The panelists stressed that the prevalence of AD is increasing as the population ages, and since we’re making great advances in cardiovascular disease and cancer, longevity is increasing. The current paradigm is that people come to doctors too late. In fact, Alzheimer’s develops 10–20 years before a patient shows symptoms. And one of the more promising aspects of curing the disease is early detection, as this can help delay the progression of AD. Abnormal protein accumulations (for example, amyloid plaques or tau tangles) ultimately cause dysfunction of synapses and trigger neuronal cell death. These abnormal protein accumulations can be seen through PET scans. If we can turn the main focus to finding it in the early stages, we might be able to intervene before there is widespread damage to the brain. Again, today this early detection can delay, but ultimately not to prevent, Alzheimer’s. Breakthroughs in medical imaging of brains are on the horizon that may significantly help non-invasive early detection.
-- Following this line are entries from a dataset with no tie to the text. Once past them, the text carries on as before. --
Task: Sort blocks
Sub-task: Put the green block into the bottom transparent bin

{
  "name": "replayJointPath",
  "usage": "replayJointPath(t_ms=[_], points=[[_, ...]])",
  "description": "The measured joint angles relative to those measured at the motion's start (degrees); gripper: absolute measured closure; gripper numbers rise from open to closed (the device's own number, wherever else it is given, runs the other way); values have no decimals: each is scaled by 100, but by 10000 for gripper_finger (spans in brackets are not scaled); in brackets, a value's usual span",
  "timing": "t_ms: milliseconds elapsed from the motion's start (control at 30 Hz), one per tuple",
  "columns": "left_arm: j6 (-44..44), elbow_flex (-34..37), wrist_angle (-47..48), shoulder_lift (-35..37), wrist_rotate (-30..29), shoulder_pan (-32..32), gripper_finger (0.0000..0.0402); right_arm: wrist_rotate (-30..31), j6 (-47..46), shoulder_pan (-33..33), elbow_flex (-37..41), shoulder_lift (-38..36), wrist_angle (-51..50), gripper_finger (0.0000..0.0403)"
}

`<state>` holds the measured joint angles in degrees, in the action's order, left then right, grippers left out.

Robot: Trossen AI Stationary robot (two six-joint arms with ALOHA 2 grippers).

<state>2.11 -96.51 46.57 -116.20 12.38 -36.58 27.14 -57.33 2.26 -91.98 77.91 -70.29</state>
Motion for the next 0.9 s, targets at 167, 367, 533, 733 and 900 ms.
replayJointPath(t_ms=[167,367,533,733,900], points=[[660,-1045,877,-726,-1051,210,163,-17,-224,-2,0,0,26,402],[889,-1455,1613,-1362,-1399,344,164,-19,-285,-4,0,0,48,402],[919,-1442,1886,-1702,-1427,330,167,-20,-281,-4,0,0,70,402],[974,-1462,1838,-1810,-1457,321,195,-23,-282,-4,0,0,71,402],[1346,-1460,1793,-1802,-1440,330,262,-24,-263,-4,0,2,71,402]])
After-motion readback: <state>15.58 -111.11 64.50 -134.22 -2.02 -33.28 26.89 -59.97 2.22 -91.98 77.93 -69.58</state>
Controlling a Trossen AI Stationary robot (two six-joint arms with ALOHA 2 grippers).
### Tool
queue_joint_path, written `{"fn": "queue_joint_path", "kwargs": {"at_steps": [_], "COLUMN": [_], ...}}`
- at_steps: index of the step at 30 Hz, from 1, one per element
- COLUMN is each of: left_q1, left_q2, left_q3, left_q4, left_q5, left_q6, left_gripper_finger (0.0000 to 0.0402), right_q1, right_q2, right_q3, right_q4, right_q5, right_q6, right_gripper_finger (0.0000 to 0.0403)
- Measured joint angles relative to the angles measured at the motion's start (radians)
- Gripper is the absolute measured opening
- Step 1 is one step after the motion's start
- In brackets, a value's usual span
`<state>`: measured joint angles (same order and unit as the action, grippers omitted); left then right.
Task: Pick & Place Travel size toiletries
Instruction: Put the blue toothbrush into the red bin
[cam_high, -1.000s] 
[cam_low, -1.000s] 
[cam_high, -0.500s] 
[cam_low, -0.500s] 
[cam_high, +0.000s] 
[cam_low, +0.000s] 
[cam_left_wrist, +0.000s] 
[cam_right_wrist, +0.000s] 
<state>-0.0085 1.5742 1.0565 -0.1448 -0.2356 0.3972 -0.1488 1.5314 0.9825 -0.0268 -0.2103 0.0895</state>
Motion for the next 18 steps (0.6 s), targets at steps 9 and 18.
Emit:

Today, if you are diagnosed with AD, is there anything you can do to stop it from progressing?
Dr. Fillit gave hope for medicines that will someday lessen the decline or deliver a cure, but this is a complicated disease that’s relatively new. In his professional career (which started in the late ‘70s), Alzheimer’s went from being relatively unheard of to being acknowledged and widely studied, but we are still far from a cure. The genetic insights clearly identify targets at the root of the disease, and while there are some exciting drugs in the late stages of trials, there are still no drugs that cure or reverse the disease yet. While some medicines can improve or stabilize symptoms, patients ultimately decline. There’s no single magic bullet. Because of the multifactorial nature of the disease, treatment needs to be individualized with a combination of medications.